For Shohei Ono, gold medalist in men's 73 kg judo, coach Yusuke Kanamaru tracked the number of shido, or warnings, by referees in roughly 13,000 matches since 2019. Ono, armed with the knowledge that referees were issuing about 15% fewer shido than in the past, remained calm even when receiving two in his final match Monday, eventually prevailing in sudden-death overtime.

The All Japan Judo Federation also ranked foreign competitors using a formula widely used in go and soccer tournaments instead of relying on the official world rankings, which are calculated solely on their performance in competition.

"We're able to better measure the athletes' actual ability and identify those we need to pay special attention to, even if they are technically ranked low," said Takanori Ishii, a member of the federation's science and research department.

In addition, the federation has since 2019 been monitoring athletes' body composition daily, alerting them to any unusual readings through the Line instant messaging app.

The framework came in response to the Rio Olympics, when cramping led to the loss of a critical match. "We monitor fatigue and other issues that aren't visible to the physical eye to plan rests and training programs," Ishii said.

Japan and Canada in Olympic women's soccer at the Sapporo Dome on July 21.   © Kyodo

Data has also played a critical role for Japanese women's soccer team, which beat Chile 1-0 on Tuesday to secure a place in the quarterfinals.

For assistant coach Morinao Imaizumi, the key metric to watch is expected goals -- the likelihood of a successful shot based on such information as distance, angle and the number of defensive players in the path.

"Is it the right call to shoot many shots that only have a 5% chance of making it in the goal?" said Imaizumi, who is also an assistant coach at Florida State University in the U.S. He tells players to always consider the best course of attack and to pass the ball rather than bet on an unlikely shot.

His tool of choice is Sportscode, software that allows him to analyze each player's performance at specific points in a game and offer detailed pointers, including on how to kick the ball.

"It's important to increase our ability to re-create good plays, which will lead to better decision-making in different scenarios," Imaizumi said.

Analyzing past data can also highlight what a team needs to work on. Japan was able to recover less than 50% of loose balls at the Women's World Cup in 2019, which it lost in the round of 16 -- a significantly lower percentage than any team that made the quarterfinals.

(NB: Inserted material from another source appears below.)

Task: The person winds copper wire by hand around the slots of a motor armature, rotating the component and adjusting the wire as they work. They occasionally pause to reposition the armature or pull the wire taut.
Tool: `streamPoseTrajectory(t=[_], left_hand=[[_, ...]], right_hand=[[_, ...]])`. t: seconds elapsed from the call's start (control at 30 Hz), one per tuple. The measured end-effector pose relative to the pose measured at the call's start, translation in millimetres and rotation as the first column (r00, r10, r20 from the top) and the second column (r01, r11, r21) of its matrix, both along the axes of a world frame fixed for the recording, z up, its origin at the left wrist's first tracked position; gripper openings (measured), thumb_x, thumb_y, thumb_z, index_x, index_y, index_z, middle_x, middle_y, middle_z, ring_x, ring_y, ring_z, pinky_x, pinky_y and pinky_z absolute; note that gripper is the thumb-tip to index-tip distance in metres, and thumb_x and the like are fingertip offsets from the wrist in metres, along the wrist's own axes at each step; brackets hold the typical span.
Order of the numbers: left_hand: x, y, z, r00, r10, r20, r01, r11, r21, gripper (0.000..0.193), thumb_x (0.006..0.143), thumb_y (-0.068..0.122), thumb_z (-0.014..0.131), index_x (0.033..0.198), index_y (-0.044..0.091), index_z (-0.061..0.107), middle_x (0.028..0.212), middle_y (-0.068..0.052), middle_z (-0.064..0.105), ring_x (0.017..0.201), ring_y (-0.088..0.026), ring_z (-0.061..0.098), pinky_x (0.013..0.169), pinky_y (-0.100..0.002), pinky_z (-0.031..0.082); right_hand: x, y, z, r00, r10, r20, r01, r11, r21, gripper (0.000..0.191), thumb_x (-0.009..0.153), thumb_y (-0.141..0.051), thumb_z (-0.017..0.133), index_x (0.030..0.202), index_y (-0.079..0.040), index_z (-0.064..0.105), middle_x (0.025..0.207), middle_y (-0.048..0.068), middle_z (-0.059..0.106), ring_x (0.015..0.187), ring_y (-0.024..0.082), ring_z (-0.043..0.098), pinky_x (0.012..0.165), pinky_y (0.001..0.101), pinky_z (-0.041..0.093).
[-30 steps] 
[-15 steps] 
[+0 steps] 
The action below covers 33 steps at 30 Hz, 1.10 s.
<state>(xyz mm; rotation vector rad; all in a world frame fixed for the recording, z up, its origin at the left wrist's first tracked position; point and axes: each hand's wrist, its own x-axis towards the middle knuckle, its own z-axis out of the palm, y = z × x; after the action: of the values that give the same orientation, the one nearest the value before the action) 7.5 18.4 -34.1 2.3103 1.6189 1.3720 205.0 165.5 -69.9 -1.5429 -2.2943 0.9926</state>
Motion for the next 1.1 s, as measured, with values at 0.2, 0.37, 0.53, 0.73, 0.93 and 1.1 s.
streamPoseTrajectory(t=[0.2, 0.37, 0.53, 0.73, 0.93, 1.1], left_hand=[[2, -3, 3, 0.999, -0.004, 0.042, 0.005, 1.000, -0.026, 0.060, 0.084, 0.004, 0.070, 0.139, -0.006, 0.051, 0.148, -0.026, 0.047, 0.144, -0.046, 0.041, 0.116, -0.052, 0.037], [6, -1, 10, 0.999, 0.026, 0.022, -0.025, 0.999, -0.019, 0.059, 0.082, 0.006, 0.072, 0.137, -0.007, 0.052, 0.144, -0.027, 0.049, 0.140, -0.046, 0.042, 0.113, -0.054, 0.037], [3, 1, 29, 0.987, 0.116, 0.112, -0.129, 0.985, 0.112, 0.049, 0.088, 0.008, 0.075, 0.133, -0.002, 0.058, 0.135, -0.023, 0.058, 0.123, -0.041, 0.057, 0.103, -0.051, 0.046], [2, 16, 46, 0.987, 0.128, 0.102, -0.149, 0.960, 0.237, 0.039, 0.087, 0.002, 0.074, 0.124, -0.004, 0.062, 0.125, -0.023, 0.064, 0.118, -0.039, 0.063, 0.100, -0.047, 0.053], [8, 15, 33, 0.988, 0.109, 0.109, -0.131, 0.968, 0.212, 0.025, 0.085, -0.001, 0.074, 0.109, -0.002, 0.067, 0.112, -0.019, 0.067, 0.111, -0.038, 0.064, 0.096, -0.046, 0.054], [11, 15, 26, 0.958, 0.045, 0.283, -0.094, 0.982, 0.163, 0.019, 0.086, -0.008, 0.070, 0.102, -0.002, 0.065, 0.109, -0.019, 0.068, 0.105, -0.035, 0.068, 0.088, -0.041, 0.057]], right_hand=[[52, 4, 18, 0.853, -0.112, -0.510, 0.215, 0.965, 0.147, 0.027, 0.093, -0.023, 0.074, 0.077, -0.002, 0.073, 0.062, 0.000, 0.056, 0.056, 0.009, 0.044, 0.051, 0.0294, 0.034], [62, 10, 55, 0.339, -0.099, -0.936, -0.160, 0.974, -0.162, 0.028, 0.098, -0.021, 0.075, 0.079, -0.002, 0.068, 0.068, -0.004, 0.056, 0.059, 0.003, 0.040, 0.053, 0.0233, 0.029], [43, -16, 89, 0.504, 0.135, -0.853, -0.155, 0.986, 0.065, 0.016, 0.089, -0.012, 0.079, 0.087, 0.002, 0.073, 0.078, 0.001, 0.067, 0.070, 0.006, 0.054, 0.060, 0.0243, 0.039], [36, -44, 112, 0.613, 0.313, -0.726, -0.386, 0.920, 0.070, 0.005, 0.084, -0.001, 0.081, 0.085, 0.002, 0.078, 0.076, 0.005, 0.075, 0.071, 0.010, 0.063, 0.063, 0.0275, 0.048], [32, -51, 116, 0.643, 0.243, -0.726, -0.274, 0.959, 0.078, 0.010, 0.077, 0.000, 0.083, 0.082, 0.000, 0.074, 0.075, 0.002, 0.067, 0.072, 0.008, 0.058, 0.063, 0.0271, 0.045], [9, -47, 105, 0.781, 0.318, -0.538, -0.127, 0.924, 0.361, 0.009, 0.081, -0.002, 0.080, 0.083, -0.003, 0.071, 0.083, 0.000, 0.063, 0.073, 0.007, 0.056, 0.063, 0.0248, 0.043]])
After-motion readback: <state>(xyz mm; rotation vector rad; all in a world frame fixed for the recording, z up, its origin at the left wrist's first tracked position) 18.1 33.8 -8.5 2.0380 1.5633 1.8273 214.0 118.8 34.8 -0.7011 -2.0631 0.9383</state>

"Looking at the data made me more aware of our weaknesses in contact play," defender Risa Shimizu said. "Now, I make sure to check the numbers against my impressions of a match."

"The coaches' personal insights are the most important thing," Imaizumi said. "With objective data to back it up, players walk onto the pitch with confidence."

Sport climbers Akiyo Noguchi, left, and Tomoa Narasaki use a tablet.

Karate athletes started using the same video analysis program employed in judo in 2019. In the just-added BMX freestyle park competition, Rim Nakamura is working with Tokyo-based sponsor WingArc1st at a smart training facility completed just last year to analyze his speed and movement and help him master harder maneuvers.

Sport climbers Tomoa Narasaki and Akiyo Noguchi, both members of Team au, are receiving backing from the KDDI group. The athletes use KDDI's artificial intelligence technology, originally for tracking things like customer traffic, to identify their center of gravity based on the position of their joints, or to visualize how they look from various angles. This information lets them climb faster and straighter.

Such valuable data did not always make its way to coaches in the past. But stakeholders are now making greater efforts to ensure that athletes benefit from these insights.

At the All Japan Judo Federation, the science and research department frequently talks with coaches and nutritionists on how to translate the data into results.

"All of this is just information when we gather it," Ishii said. "The key is turning it into intelligence."